– Стоит ли сочинять, – чуть тронула губы женщины озорная улыбка, – на этот вопрос может дать ответ только сам сочинитель. Но если вам интересно мое мнение, я посмотрю.

Она пригласила меня войти.

Осторожно, как хищное животное породы кошачьих, я проникла на ее пространство. Именно так мне хочется назвать ее квартиру, которая даже на первый взгляд не была обычной двушкой.

Отовсюду, как в джунглях, в ней торчали какие-то коряги, сползали лианы, на полках со старинными книгами и новинками затаились кедровые шишки, монеты разных стран, букетик лаванды, каштаны, ракушки, кусочек метеорита, фигурки морского коня, папирус, разбитый кокос, бивень мамонта – у каждой из этих вещиц была, конечно же, своя история. Я готова была их слушать часами.

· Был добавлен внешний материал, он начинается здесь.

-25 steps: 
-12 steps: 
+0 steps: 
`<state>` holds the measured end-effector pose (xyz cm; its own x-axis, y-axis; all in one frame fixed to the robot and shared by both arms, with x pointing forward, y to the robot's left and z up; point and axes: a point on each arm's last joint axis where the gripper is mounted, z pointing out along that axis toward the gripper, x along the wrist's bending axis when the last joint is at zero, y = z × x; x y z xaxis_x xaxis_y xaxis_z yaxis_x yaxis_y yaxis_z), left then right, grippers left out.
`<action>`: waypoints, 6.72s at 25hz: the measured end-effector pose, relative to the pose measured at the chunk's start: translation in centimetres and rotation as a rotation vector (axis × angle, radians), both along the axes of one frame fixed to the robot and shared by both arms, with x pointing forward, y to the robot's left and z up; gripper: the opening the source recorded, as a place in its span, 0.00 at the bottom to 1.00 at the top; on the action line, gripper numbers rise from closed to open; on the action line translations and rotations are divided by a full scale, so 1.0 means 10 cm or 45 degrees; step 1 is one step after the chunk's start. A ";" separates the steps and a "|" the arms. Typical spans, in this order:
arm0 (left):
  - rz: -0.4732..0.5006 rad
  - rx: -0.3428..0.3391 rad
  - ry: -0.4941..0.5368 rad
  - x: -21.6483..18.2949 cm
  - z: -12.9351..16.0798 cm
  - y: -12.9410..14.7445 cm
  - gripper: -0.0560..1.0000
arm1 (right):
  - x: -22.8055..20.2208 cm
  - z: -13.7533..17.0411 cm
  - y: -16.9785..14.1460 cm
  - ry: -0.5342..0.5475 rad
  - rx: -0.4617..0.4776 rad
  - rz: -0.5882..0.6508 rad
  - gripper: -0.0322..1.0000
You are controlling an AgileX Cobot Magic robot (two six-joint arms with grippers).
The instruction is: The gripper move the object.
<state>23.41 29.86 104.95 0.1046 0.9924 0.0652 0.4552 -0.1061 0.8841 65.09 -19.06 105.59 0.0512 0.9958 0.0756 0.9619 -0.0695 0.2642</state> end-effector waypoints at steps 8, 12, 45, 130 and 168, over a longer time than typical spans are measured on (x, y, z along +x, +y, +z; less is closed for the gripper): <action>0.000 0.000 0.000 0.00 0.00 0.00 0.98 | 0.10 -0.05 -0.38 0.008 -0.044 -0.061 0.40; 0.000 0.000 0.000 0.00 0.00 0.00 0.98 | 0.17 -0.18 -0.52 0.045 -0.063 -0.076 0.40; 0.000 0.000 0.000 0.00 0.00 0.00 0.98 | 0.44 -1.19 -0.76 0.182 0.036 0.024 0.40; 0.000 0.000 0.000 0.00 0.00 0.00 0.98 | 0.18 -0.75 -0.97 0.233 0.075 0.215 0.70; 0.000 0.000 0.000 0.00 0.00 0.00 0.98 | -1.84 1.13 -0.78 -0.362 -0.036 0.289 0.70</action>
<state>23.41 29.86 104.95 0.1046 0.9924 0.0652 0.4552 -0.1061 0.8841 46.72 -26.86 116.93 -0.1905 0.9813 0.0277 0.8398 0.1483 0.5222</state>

– У вас не комната, а целый музей…

Определение «музей» было не совсем верно, правильнее было бы сказать «страна» или «мир», но это прозвучало бы слишком патетично, хотя я и впрямь чувствовала себя в комнате писательницы, как Алиса в Стране Чудес.

Хозяйка, видимо, заметила, что я пытаюсь урезонить свой восторг, и улыбка ее стала не просто озорной, а какой-то заговорщицкой даже.

– Все самое интересное – там, – показала в сторону комнаты сына. – Он никому не показывает свои картины, но я чувствую, они великолепны! Признаюсь, мне бы очень хотелось их увидеть, но… раз художник не разрешает, значит…

– Но почему не разрешает? – мне страшно хотелось пробраться в запретную комнату, служившую художнику мастерской. – Картины для того и нужны, чтобы ими любоваться.

– Полностью согласна, но если бы я и хотела войти в эту дверь, она все равно закрыта. Он говорит, картины еще не дописаны, – вздохнула женщина и бессильно подергала ручку двери.

Неожиданно дверь поддалась.

– Надо же, – удивилась женщина. – Забыл закрыть…

Она осторожно крадущейся походкой прошла внутрь, и моя шея почти непроизвольно вытянулась в сторону дверного проема, откуда доносились восхищенные возгласы.

– Только посмотри!

В ту же секунду я стояла рядом среди картин. Они были наполнены таким счастьем и такой грустью, что на какое-то время я совершенно забыла, что обступивший меня пронзительно-волшебный мир – только краски и холсты.

– Это не просто картины. Разве можно прятать такое? Нет, я вечером скажу художнику, что это безобразие – скрывать такие картины, – женщина называла сына исключительно художником.

– Разве они не закончены? – удивлялась я.

– По-моему, куда уже законченней, но он постоянно что-то в них переписывает. Наверное, хочет, чтобы птицы запели на его картинах…

– Мне кажется, она вот-вот запоет, – я остановилась у картины, на которой была изображена какая-то невиданная птица, похожая на нашу дикую уточку, но с флейтой вместо клюва, и это почему-то было совершенно естественно, так, что хотелось услышать, какие звуки она издает этим изумительным клювом.

Я совершенно забыла, для чего пришла.

Птица высиживала в чаще леса золотые яйца.

Другие картины я толком рассмотреть не успела, потому что на лестнице послышались шаги, и, быстро пятясь, хозяйка покинула комнату. Я на цыпочках последовала за ней.

Мы спрятались в комнате хозяйки за закрытыми дверями. Она устроилась в плетеном кресле-качалке, предложила мне сесть на диванчик, покрытый мягким белым искусственным мехом. Включила настольную лампу, потому что уже темнело, и принялась вполголоса читать мои рассказы.

– По-моему, – она перевела взгляд с моих рукописей на меня, – и романы у вас получатся превосходно.

Ее слова, ставшие неслыханным ободрением для тогда еще не слишком уверенной в себе старшеклассницы, для меня некая мантра. И кто бы мне что не говорил, при всем моем уважении к критике, у меня есть невидимый для других ярко сверкающий щит, который всегда помогает мне двигаться дальше туда, куда я стремлюсь.